** Task directions **
Whenever a line in the data holds the string "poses", copy that line.

────────────────────

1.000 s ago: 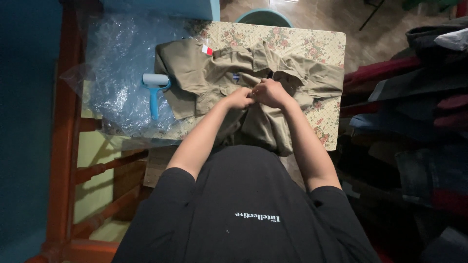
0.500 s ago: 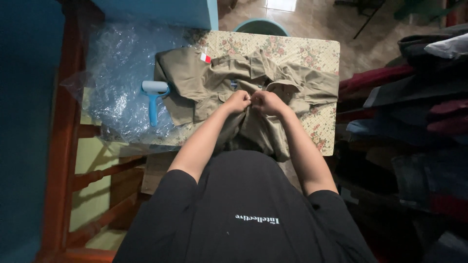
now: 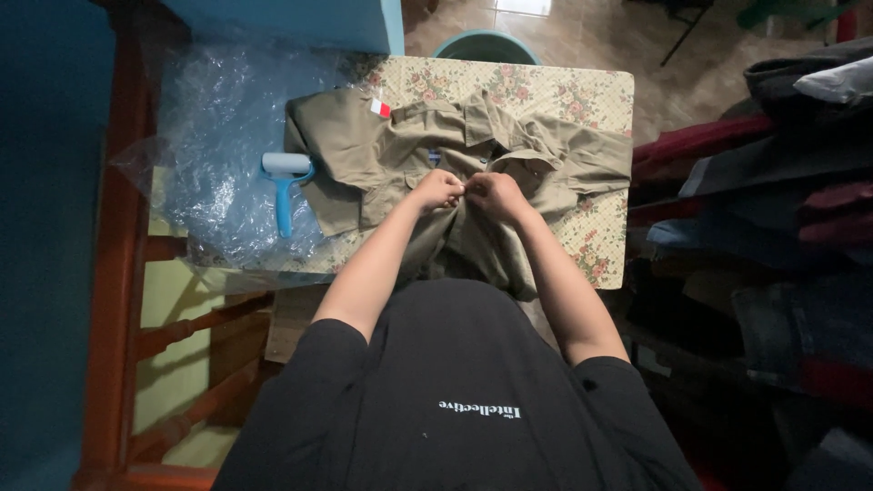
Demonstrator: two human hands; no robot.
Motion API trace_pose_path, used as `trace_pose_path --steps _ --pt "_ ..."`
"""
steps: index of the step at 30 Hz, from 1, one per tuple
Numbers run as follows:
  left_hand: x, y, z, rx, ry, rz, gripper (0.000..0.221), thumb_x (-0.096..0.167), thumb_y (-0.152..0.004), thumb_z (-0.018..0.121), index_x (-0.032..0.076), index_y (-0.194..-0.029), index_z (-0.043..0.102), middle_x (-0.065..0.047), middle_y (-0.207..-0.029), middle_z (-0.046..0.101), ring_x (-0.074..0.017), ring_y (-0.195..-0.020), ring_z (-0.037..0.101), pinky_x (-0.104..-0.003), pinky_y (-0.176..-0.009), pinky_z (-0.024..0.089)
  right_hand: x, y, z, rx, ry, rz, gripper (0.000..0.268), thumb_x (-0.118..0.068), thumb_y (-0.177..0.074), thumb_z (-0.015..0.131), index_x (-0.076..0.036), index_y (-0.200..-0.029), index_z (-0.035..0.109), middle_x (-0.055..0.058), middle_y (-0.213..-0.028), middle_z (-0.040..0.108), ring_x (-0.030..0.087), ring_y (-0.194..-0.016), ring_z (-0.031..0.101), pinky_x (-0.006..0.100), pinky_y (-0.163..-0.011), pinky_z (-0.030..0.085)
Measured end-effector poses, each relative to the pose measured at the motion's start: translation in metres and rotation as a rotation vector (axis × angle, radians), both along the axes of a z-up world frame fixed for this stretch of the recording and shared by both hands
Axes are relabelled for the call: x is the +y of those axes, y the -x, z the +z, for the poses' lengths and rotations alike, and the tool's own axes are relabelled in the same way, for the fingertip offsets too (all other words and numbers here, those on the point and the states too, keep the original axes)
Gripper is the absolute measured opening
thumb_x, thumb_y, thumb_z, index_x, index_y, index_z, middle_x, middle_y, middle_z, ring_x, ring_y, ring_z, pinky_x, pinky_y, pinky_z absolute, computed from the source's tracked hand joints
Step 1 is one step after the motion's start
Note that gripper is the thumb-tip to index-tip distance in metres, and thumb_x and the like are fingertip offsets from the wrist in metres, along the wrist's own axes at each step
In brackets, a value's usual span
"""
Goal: The person unfolds a tan shirt on a table, uses a lint roller to clean the fabric, and then buttons the front of the shirt.
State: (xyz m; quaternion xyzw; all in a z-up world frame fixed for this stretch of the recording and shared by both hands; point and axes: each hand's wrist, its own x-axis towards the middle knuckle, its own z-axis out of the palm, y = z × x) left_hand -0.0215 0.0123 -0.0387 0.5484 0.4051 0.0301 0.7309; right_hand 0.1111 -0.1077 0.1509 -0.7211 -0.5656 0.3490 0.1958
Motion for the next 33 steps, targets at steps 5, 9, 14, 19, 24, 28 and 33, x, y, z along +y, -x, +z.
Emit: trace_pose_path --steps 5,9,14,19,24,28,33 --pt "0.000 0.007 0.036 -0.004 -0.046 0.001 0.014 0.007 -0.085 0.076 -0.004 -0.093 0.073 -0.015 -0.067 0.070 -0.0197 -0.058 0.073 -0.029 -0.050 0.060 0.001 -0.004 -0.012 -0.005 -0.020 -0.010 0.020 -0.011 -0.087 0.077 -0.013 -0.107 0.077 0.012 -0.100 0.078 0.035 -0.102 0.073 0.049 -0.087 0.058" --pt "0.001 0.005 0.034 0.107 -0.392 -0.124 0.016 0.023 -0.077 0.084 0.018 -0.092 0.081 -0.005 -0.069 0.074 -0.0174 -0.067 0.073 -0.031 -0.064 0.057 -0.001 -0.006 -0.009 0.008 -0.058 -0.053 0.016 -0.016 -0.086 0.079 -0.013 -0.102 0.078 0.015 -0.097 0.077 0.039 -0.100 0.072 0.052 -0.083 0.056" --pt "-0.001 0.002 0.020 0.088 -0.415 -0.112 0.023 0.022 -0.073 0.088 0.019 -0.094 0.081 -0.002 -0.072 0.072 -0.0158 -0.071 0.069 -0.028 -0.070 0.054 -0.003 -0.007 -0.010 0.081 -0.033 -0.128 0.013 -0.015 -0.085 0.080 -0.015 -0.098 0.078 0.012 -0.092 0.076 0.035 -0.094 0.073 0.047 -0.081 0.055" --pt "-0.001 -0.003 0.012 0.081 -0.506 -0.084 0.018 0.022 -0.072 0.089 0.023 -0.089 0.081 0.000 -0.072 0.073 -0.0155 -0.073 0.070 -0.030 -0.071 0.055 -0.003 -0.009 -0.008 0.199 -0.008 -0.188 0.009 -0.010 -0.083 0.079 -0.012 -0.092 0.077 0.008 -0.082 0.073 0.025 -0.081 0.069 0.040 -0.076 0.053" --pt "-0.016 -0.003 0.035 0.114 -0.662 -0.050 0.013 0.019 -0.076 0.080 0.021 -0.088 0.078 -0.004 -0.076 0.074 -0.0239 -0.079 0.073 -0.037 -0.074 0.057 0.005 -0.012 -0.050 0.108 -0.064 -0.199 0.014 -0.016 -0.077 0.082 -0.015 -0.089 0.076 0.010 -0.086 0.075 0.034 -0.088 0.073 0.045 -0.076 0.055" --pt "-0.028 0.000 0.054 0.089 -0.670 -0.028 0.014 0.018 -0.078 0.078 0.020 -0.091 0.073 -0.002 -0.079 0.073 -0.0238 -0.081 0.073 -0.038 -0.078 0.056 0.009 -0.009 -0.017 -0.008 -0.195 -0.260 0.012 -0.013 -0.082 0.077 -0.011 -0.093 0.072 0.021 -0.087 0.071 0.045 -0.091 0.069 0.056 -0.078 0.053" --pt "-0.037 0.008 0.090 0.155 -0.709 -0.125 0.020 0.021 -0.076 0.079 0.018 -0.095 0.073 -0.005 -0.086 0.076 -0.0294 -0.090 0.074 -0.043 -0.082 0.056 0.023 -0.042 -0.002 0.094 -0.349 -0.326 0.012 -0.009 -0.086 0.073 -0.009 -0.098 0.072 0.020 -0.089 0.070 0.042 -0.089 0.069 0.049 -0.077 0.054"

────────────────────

** Response box **
Measured end-effector poses, each relative to the pose measured at the motion's start: translation in metres and rotation as a rotation vector (axis × angle, radians), both along the axes of a z-up world frame fixed for this stretch of the recording and shared by both hands
Axes are relabelled for the call: x is the +y of those axes, y the -x, z the +z, for the poses' lengths and rotations alike, and the tool's own axes are relabelled in the same way, for the fingertip offsets too (all other words and numbers here, those on the point and the states too, keep the original axes)

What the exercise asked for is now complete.